T-SQL Tuesday #102 – Giving Back

This month’s T-SQL Tuesday has been chosen by Riley Major and invites people to give back to the community

To give you a little background on me currently. I began working at a startup a couple of years ago. It’s a software house with a product that’s based on SQL Server on the back end. They were getting to a point where they’d never had a proper development DBA before and couldn’t put off having one for much longer. Enter the sandman.

One thing I’ve done here is to train people on the depths of SQL Server and to give people the tools to be able to write faster and more reliable code. I realised this year that I’ve spent a lot of time with people 1 on 1 which has been very effective but the downside to this is that it’s very time consuming on my part and it can be difficult for people to find some of my time to be able to train them.

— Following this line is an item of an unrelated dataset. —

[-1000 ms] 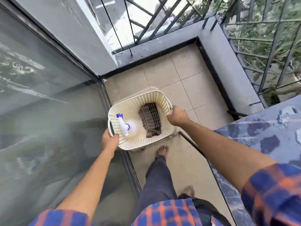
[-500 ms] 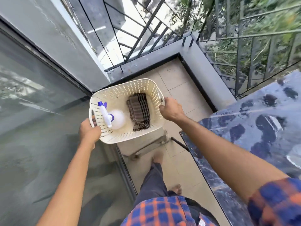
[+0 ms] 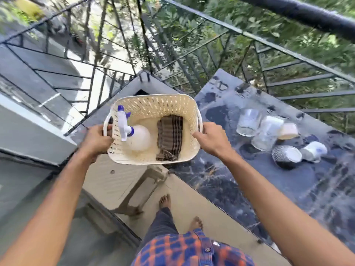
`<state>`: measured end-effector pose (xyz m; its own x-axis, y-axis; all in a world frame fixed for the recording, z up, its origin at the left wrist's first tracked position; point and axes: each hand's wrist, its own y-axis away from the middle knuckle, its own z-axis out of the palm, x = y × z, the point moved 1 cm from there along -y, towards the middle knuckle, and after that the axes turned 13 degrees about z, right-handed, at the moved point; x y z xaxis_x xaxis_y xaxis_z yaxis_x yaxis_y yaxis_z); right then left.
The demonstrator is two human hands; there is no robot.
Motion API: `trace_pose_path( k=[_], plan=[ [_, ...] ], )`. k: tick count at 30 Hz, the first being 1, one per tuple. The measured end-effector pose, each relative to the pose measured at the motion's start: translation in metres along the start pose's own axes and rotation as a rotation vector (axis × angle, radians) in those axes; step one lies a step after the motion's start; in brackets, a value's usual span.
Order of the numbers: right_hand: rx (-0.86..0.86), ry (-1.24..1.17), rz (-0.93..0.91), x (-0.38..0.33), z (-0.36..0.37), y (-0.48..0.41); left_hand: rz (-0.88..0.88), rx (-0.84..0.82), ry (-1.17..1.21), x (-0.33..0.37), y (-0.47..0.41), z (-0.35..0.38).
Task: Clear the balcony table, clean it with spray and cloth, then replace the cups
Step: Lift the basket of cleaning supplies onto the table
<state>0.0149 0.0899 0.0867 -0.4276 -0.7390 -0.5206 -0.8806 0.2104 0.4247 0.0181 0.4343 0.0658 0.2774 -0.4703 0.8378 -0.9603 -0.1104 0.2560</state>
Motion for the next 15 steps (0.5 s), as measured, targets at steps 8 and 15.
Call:
trace_pose_path(
  k=[8,15],
  plan=[
    [0.148,-0.199,0.422,0.139,-0.021,0.056,0.167,-0.447,-0.179,0.045,-0.027,0.121],
    [0.189,-0.283,0.579,0.167,-0.003,0.081,0.242,-0.577,-0.341,0.062,-0.039,0.161]
  ],
)
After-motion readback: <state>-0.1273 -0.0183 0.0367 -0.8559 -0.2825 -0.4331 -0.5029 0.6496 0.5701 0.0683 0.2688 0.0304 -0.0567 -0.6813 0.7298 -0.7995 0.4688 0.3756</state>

I decided to commit to run training courses for one lunch time a month for at least a full year (bolded to hold me to this). I’ll then make them available to anybody who thinks they’d benefit from the training. We’re now part of a much larger company (as the startup got bought out) and have colleagues across the globe so making this training available to them was going to be essential. The first session was to a full room and the second (tomorrow) is looking to be just as busy so that’s good news. I’ve also made sure the recordings are available on our document management system so that remote employees or people who just couldn’t make it that day can watch it at their convenience.

I’ve got an idea of some future topics but I’m also making to take note of feedback and designing future sessions to meet what people think will be interesting.

I’ve also spoken at a couple of small events and I’m planning to use the ideas taken from the internal talks and submit sessions to local events (SQL Saturdays, User Groups etc) and I’ll update here when I find out whether my talks have been successful or not.

I also need to blog more, but that’s easier said than done….

T-SQL Tuesday #101 – Building your Emergency Toolkit

This month’s T-SQL Tuesday is being hosted by Jens Vestergaard. The idea is to speak about essential SQL Server tools and how you use them in your environment.

This is a subject that fascinates me. Over time I’ve built a set of tools that makes analysis of servers much easier and quicker. These are mostly community tools or tools inspired by other’s blog posts or stack overflow posts. I’m looking forward to checking everybody else’s posts on this subject.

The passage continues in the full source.